In the news of the attack, Khattiya was described by BBC as a "renegade Thai general who backs anti-government protesters." A member of the protesters' radical wing, he accused the Red Shirt leaders—many of whom then distanced themselves from him—of not being hard line enough. During the Red Shirt occupation of Ratchaprasong, he expressed himself ready to lead his men into combat against the Thai army, if it dared to try to break up the protests by force.

==Death==
At 19:20 on 13 May 2010, Khattiya was shot in the head, apparently by a sniper, at the intersection of the Sala Daeng BTS station, as he was being interviewed by Thomas Fuller of the New York Times. Critically wounded, he was admitted to Huachiew Hospital. On 16 May 2010, he suffered renal failure and underwent dialysis. His death was announced on 17 May 2010 at 09:20. At the time of his death, he was about to be cashiered from the Royal Thai Army for his refusal to obey orders to stay neutral.

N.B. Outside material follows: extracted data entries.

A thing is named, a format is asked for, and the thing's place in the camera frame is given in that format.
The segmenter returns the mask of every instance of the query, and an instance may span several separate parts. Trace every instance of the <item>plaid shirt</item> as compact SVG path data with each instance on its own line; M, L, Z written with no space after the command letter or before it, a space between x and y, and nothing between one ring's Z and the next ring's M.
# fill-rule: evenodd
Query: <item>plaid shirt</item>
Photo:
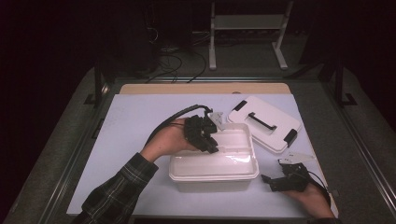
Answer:
M140 193L158 167L136 153L106 183L94 189L72 223L127 223Z

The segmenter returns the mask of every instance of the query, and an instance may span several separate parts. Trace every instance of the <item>hand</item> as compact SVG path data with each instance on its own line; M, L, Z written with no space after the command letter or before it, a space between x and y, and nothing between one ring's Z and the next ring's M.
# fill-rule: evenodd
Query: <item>hand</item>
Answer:
M164 155L172 155L181 150L198 150L184 137L185 119L176 119L157 132L140 154L148 161L155 162Z
M305 210L315 218L334 217L332 209L322 195L320 189L308 184L304 192L297 190L283 191L284 194L303 204Z

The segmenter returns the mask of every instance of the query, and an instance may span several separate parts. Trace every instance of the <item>plastic food container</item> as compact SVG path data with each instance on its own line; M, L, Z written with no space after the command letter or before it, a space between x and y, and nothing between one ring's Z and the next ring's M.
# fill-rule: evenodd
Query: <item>plastic food container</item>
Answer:
M212 137L219 152L180 151L171 156L169 175L181 192L246 190L259 174L251 133L244 123L225 123Z

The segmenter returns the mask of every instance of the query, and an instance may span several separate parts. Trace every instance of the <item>black device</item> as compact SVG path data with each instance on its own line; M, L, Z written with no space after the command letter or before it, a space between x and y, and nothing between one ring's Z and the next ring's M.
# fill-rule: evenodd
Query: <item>black device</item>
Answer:
M187 118L184 122L184 135L186 139L196 148L201 151L208 151L209 153L215 153L219 150L217 149L218 143L214 138L210 136L212 133L218 131L216 124L209 118L208 113L213 112L205 105L193 105L186 109L177 112L175 115L166 119L162 122L149 136L146 144L154 137L154 135L159 132L162 128L170 125L173 120L178 117L191 112L192 110L203 108L205 110L205 115L203 118L198 115L194 115L191 118Z
M262 181L270 185L271 191L297 190L303 192L308 183L311 183L320 189L327 203L329 205L331 204L330 195L325 186L315 181L301 162L296 164L279 164L282 167L284 177L272 179L269 176L262 175Z

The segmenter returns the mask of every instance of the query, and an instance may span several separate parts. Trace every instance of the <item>person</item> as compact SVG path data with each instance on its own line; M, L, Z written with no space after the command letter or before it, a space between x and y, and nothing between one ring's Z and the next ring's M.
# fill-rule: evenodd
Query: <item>person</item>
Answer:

During Khattiya's funeral, a woman named Laddawal Polrit appeared, claiming herself to have a son with the deceased Major General. Her claim stated that she and Khattiya first met in 2004 and had been involved in an intimate relationship, before Laddawal gave birth to a boy in 2005. Her claim also further stated that Khattiya would often find opportunity to spend time with her and her son as family, and even allowed the boy, Nakrob "Daeng Noi" Sawasdipol, the surname "Sawasdipol" after himself. The boy's status was later approved by Trang's Provincial Familial Court to be a legal son of the late General, part due to lack of appeal to such judgement.